BEGIN

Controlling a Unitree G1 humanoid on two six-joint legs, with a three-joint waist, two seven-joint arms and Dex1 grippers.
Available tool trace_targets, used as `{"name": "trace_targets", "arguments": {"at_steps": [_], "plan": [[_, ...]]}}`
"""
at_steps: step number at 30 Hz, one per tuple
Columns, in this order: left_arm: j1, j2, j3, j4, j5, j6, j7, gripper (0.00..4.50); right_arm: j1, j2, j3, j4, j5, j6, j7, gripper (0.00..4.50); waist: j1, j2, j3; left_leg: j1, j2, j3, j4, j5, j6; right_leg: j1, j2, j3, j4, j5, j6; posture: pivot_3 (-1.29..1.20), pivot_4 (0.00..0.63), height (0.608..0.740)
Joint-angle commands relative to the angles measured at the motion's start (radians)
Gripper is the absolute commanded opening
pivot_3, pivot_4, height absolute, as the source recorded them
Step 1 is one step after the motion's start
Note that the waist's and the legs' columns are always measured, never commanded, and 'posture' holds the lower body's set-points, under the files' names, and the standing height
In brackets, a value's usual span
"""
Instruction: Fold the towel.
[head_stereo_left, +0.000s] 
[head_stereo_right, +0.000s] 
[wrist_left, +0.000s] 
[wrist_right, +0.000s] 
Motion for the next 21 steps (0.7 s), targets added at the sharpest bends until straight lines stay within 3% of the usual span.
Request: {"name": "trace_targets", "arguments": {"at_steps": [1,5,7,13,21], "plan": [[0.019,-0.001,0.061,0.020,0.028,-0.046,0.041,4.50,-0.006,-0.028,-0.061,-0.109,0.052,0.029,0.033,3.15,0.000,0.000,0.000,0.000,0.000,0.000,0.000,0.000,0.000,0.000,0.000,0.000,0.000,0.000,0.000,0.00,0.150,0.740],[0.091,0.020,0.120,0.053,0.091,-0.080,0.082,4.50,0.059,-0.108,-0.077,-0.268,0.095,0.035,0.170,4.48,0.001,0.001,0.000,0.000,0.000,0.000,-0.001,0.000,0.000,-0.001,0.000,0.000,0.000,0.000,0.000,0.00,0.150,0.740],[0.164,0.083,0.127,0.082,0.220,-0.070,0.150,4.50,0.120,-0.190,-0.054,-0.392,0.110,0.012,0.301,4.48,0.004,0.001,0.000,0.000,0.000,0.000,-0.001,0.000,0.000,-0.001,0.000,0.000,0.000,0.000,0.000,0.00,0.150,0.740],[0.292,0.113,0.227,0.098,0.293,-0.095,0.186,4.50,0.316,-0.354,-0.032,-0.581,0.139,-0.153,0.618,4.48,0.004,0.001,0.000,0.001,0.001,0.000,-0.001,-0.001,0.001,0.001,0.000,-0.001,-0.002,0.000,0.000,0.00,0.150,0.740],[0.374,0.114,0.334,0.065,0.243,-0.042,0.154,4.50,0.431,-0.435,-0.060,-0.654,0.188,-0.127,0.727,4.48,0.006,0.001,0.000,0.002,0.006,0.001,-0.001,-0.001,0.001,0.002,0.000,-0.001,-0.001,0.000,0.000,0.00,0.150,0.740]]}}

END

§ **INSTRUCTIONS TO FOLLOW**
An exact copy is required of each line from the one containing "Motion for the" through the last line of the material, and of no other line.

§ **ANSWER BOX**
Motion for the next 21 steps (0.7 s), targets added at the sharpest bends until straight lines stay within 3% of the usual span.
Request: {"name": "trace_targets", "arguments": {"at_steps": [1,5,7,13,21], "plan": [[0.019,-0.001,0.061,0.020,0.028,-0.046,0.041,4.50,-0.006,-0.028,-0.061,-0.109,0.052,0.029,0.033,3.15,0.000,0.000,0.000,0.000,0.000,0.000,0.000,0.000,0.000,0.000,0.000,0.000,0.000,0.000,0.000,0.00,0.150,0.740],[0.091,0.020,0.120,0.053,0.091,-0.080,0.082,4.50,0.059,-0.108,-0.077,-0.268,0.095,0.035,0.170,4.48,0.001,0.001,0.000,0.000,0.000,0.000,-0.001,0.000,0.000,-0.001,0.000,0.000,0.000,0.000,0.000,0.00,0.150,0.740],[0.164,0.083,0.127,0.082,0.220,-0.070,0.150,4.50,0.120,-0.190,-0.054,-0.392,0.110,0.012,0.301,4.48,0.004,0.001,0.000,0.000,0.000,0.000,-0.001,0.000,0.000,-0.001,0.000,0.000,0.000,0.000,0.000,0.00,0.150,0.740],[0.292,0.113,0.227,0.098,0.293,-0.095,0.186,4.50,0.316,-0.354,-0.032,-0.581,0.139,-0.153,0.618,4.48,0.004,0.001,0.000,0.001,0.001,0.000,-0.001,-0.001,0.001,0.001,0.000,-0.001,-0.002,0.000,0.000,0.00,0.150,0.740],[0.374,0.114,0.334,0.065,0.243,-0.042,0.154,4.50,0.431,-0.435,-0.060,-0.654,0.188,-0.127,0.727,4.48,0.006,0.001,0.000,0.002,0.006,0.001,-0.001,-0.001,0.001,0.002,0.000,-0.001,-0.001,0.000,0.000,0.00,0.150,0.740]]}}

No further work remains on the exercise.